Surveillance and Security

Geography 3030 - Spring 2014

In this class, we will interrogate these uneasy relationships between surveillance and security, looking at both state surveillance practices as well as visual practices aimed at monitoring the state.

“Unfortunately, security and liberty form a zero-sum equation. The inevitable trade-off: To increase security is to decrease liberty and vice versa. — Walter Cronkite, journalist

“We only need refer to the necessary controls and constraints of the railway, airway or highway infrastructures to see the fatal impulse: the more speed increases the faster freedom decreases.” — Paul Virilio, Speed and Politics

“Never underestimate the willingness of the American public to tell you about itself.” — Direct-marketing executive

COURSE DESCRIPTION

Recent revelations about data collection by actors as varied as the National Security Agency and Facebook have challenged many of our most basic beliefs about power and privacy.

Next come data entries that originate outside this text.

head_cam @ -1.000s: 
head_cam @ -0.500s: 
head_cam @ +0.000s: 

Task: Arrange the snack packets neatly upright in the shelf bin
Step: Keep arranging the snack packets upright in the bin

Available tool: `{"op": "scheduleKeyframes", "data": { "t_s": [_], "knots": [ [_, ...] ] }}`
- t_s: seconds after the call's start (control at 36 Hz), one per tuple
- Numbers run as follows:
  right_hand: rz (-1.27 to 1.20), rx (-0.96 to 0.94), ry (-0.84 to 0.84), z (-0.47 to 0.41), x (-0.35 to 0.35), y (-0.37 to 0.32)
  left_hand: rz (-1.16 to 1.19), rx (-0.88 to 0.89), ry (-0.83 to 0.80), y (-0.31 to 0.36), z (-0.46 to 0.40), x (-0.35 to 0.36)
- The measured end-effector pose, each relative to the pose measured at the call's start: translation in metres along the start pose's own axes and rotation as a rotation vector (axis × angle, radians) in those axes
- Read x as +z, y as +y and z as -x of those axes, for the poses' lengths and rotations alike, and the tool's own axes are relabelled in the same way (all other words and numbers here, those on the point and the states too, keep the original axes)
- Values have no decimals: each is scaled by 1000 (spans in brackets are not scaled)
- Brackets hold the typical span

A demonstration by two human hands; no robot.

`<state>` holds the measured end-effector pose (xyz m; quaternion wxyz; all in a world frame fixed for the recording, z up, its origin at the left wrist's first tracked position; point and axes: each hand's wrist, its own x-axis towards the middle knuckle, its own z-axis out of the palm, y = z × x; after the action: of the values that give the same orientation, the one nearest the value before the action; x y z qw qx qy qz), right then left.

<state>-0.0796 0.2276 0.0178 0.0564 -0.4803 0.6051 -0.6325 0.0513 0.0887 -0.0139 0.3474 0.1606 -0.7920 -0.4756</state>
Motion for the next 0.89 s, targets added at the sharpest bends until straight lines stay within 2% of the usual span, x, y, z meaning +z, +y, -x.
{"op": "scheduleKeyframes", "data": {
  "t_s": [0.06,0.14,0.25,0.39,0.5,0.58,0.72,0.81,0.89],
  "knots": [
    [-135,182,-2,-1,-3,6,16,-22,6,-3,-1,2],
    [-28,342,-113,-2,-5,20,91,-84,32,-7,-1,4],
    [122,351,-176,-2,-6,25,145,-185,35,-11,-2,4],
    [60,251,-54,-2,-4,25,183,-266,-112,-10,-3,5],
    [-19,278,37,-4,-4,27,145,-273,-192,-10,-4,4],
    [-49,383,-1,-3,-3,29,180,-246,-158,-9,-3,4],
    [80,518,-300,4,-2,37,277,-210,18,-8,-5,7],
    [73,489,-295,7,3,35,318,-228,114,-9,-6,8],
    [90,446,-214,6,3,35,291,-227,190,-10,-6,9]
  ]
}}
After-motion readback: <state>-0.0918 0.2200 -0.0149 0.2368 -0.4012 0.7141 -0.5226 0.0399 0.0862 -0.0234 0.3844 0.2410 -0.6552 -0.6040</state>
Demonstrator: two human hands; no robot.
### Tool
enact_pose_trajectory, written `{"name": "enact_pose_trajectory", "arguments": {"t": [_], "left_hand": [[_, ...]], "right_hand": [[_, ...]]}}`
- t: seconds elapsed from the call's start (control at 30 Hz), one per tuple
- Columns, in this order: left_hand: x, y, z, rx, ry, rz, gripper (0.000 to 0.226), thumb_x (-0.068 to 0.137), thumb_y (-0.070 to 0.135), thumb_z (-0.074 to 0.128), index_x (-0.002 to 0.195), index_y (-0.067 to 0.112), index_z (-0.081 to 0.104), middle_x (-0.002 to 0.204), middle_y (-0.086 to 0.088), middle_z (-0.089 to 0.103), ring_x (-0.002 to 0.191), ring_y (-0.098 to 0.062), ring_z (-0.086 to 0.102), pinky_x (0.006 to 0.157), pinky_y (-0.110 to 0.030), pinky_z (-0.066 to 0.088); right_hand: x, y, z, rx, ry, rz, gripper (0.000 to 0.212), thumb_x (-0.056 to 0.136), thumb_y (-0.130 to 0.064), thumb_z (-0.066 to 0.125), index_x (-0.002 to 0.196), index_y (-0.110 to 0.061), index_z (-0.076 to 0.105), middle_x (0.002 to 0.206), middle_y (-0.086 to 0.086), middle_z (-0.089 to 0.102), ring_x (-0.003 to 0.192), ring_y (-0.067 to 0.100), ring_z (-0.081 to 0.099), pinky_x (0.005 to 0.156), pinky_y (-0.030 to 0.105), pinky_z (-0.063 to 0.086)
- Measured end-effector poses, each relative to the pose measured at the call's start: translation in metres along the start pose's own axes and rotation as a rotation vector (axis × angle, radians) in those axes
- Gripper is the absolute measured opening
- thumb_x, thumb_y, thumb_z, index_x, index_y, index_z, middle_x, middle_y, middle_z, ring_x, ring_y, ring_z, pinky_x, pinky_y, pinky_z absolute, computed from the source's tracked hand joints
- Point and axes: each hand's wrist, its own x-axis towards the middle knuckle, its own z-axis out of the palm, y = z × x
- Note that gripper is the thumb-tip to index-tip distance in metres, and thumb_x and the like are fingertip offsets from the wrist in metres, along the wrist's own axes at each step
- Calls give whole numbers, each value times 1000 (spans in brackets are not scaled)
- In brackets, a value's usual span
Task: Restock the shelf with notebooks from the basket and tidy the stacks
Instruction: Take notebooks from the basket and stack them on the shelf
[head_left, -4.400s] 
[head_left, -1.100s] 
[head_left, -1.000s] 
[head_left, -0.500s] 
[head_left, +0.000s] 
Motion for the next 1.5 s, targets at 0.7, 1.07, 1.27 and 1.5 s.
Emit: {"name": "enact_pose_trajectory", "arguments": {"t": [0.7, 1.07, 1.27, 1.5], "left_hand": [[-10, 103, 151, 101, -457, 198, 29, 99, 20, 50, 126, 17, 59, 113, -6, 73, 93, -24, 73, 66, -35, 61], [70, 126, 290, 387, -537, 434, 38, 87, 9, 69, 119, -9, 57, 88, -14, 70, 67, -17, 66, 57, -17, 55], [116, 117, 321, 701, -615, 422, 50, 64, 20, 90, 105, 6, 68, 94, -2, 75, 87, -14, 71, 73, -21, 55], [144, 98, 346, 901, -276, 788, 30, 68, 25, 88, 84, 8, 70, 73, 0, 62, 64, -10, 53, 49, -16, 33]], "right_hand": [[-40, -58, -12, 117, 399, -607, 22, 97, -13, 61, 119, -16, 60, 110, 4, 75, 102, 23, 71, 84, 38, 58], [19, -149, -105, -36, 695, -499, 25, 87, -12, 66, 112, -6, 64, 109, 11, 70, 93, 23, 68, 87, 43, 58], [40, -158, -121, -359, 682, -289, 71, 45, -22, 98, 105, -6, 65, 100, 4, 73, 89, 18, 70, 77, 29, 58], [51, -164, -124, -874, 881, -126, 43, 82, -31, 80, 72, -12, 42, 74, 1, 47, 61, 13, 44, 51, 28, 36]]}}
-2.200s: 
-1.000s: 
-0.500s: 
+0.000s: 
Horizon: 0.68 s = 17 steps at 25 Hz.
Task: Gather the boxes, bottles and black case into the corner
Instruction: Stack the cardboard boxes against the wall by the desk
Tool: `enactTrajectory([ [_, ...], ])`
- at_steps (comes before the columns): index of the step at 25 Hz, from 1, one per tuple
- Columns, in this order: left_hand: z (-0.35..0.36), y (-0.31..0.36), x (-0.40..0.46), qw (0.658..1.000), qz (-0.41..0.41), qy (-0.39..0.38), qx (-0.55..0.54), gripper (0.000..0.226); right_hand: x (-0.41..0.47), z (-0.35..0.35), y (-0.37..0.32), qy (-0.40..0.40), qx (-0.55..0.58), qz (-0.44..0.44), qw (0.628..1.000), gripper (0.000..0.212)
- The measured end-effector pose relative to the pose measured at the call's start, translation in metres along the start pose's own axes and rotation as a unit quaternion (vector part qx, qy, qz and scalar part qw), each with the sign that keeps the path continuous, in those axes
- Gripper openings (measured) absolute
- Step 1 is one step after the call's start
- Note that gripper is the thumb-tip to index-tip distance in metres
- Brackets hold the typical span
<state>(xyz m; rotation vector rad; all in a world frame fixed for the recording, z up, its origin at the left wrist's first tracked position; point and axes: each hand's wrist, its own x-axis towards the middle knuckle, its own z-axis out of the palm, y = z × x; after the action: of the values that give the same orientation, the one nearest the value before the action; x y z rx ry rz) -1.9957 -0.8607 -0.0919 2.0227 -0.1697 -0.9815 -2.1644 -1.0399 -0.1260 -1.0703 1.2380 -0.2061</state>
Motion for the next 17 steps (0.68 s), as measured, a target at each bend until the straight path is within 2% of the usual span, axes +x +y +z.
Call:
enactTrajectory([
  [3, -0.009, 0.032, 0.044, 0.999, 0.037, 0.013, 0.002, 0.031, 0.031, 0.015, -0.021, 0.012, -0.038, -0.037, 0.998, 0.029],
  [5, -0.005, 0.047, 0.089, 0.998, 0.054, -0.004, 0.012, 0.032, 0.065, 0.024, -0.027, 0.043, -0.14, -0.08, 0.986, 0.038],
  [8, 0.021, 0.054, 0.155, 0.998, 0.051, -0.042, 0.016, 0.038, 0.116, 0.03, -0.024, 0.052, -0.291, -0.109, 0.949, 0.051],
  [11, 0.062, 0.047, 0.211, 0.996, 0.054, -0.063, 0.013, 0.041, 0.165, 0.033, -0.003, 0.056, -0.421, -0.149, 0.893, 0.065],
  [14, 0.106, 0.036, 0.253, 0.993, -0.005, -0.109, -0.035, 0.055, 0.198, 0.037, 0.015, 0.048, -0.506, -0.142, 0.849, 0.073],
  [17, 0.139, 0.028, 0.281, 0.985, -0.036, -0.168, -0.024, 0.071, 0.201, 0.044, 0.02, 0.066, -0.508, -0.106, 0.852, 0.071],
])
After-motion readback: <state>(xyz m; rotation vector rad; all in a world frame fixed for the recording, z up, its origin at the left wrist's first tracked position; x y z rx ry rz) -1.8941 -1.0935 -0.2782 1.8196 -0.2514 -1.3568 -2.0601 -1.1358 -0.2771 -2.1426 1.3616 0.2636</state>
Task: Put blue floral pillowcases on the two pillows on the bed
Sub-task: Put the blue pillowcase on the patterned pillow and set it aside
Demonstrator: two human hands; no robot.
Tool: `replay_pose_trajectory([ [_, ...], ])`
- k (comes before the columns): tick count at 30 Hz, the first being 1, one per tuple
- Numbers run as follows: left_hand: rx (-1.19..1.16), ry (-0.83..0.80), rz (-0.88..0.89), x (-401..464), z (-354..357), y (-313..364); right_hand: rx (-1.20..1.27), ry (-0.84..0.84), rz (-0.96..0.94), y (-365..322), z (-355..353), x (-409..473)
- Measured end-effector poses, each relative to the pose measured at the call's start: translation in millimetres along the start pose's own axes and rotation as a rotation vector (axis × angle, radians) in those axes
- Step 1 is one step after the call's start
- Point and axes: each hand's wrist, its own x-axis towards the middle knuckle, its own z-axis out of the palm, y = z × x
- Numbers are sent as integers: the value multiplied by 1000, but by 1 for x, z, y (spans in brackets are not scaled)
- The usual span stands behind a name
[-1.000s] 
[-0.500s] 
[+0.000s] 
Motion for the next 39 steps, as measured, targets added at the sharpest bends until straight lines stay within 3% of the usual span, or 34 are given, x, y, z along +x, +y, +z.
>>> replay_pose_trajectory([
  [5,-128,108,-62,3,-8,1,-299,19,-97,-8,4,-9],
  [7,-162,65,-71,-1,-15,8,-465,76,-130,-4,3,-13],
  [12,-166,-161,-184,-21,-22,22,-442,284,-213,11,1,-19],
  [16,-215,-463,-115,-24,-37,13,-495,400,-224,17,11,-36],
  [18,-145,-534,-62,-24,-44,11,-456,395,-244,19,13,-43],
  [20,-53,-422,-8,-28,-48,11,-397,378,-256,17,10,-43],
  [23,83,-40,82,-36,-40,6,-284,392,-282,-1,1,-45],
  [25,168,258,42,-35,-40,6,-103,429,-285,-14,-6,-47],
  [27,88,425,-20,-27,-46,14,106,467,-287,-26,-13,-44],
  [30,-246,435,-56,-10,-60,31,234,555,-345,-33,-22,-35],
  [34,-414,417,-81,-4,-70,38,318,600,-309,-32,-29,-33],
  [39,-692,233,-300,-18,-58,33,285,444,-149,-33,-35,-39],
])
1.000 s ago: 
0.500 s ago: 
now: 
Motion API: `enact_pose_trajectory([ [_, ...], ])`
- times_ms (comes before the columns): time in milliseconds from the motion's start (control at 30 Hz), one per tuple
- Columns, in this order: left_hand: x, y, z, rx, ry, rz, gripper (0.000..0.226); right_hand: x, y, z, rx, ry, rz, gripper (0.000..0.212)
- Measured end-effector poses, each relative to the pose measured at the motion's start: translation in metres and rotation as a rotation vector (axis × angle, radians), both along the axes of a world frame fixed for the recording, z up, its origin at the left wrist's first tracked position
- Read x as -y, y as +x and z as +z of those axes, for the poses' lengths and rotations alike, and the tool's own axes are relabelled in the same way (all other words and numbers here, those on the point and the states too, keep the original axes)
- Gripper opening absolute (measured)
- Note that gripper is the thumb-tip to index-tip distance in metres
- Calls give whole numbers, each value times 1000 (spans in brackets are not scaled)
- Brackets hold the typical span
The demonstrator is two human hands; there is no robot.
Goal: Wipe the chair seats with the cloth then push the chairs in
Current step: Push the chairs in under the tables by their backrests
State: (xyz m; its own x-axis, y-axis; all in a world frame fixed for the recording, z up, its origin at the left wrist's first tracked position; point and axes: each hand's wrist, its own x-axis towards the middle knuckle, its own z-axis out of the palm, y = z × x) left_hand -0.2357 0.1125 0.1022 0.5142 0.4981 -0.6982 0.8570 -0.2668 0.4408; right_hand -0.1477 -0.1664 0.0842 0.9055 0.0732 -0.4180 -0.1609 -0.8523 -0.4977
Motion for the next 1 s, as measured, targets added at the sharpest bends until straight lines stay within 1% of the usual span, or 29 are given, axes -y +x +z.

It is increasingly clear that our bodies, images, and words are ceaselessly tracked, sorted, profiled, stored in databases, and recalled by algorithms—all in the name of a loosely defined concept called ‘security’. In this class, we will interrogate these uneasy relationships between surveillance and security, looking at both state surveillance practices as well as visual practices aimed at monitoring the state. By engaging with a broad array of media – academic research, social theory, television, film, fiction - we will debate the role of surveillance in generating security, but also focus on the ways that broad data collection can actually enable populations to act in new and beneficial ways.